Philosophy and literary magazine in Italy (1903–1907)

Leonardo was a philosophy magazine published in the early twentieth century in Florence, Italy, between 1903 and 1907. It was one of the publications started by Giovanni Papini and contributed by Giuseppe Prezzolini. The magazine is also one of the periodicals which contributed to the cultural basis of the early forms of Fascism.

==History and profile==
Leonardo was started in Florence in January 1903. One of its founders was Giovanni Papini who also edited the magazine. It came out irregularly. Significant contributors included Giuseppe Prezzolini, Mario Calderoni, Giuseppe Antonio Borgese, Emilio Cecchi and Giovanni Amendola who also financed the magazine which featured articles on philosophical reviews and also, on literature and arts. They were called the leonardiani.

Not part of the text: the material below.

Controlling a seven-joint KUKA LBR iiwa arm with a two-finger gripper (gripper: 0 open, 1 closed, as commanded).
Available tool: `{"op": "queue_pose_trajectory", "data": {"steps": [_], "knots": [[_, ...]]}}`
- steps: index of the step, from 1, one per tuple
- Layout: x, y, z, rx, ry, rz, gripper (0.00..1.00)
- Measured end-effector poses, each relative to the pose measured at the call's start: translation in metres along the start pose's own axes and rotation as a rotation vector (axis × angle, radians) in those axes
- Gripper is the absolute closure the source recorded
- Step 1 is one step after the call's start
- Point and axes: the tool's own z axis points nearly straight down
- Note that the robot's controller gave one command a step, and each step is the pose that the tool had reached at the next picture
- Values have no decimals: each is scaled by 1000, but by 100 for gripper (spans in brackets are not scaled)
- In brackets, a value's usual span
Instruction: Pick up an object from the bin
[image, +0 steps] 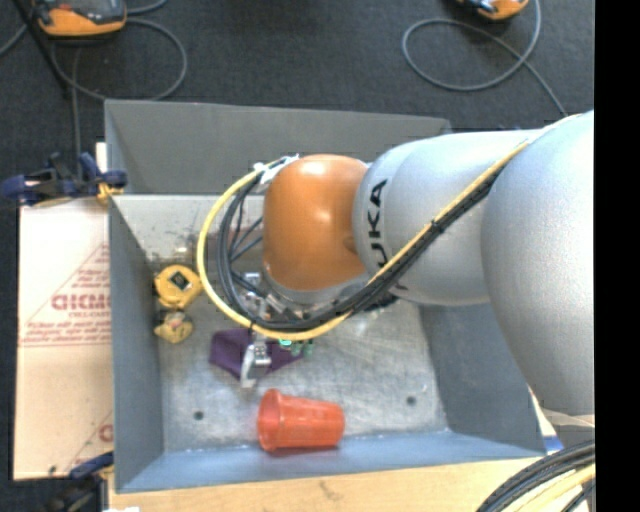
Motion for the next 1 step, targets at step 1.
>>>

The front page of the first issue contained a synthetic program which indicated the stance of the contributors, namely personalism and idealism. They regarded themselves as being superior to any system and to every limit. In addition, the magazine frequently covered articles attacking positivism, particularly during the early years. Official philosophical stance of the magazine appeared to be pragmatism at the end of the first year of existence.

Leonardo was closed by Giovanni Papini and Giuseppe Prezzolini in 1907 due to the fact that it was becoming a commercial and mainstream publication because of its popularity and success.